▸ **Supplied data**
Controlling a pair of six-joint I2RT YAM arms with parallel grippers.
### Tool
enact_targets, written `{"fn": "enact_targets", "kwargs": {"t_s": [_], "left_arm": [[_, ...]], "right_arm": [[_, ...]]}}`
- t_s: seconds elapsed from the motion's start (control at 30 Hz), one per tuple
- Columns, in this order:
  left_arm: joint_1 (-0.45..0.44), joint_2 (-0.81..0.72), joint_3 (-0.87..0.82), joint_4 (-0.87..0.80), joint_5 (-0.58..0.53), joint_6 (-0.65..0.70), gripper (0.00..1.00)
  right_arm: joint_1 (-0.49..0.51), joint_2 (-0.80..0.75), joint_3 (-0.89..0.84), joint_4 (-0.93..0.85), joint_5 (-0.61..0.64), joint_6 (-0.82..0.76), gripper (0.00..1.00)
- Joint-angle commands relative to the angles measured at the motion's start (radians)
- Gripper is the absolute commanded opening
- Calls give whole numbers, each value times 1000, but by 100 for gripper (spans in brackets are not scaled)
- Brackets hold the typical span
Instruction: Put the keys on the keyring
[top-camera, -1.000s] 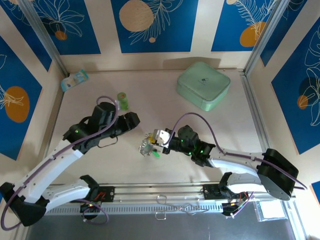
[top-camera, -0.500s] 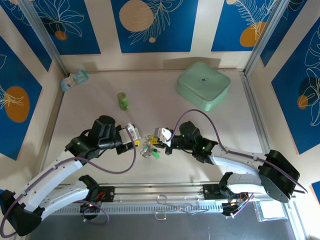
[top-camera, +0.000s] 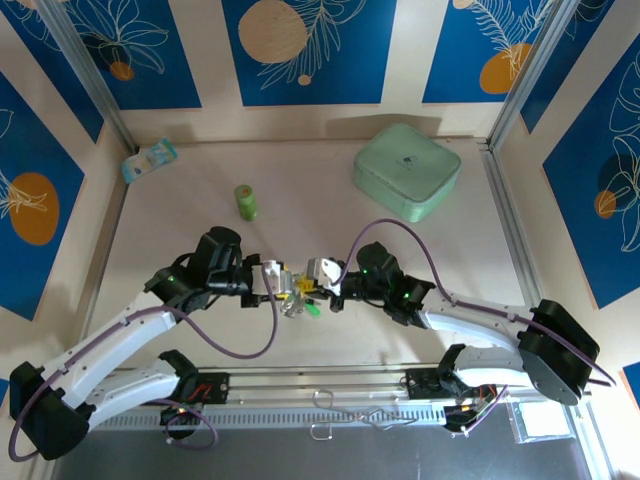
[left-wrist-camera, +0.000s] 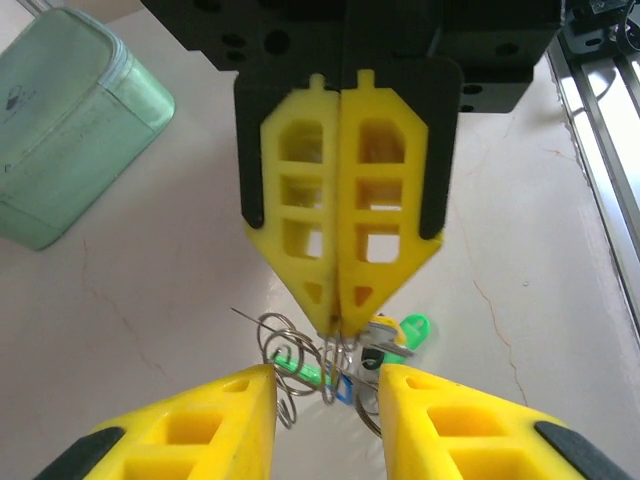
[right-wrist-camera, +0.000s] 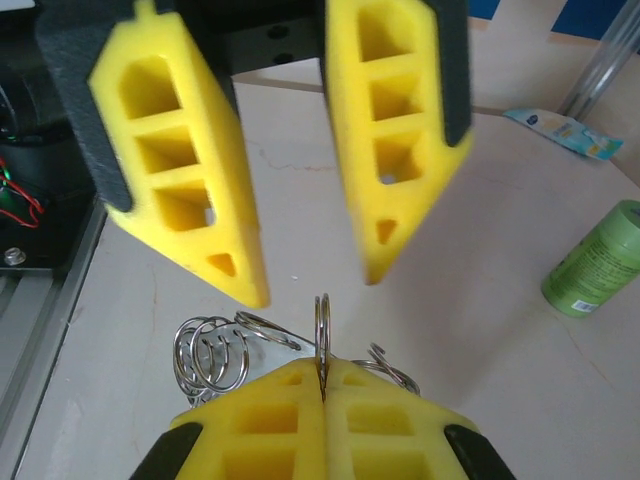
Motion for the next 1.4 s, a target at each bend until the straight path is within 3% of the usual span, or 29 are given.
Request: {"fn": "enact_targets", "kwargs": {"t_s": [0.0,0.2,0.5,0.57,0.6,0.7,0.8,1.37], "left_arm": [[0,20,5,11,37,17,32],[-2,46,23,-47,21,63,25],[-20,49,55,-64,17,56,0],[-19,33,39,-39,19,13,0],[-19,16,20,-4,22,-29,0],[-19,-43,-72,163,59,-194,0],[-19,-93,-152,300,69,-299,0],[-19,-188,-275,394,122,-263,0]], "right_arm": [[10,-9,37,1,-26,-24,0],[19,-5,56,-17,-29,-36,0],[22,-3,70,-25,-29,-26,1],[-21,-29,41,10,-78,46,26],[-50,-45,23,13,-122,79,30],[-95,-77,-19,-2,-228,135,32],[-100,-84,-45,-16,-248,155,32],[-71,-26,75,-151,-254,16,39]]}}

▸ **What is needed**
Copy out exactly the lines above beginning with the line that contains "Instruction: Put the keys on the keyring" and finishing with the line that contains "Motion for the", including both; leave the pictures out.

▸ **The completed task**
Instruction: Put the keys on the keyring
[top-camera, -1.000s] 
[top-camera, -0.500s] 
[top-camera, +0.000s] 
[left-wrist-camera, +0.000s] 
[right-wrist-camera, +0.000s] 
Motion for the next 1.4 s, a target at each bend until the straight path is within 3% of the usual span, or 29 are given.

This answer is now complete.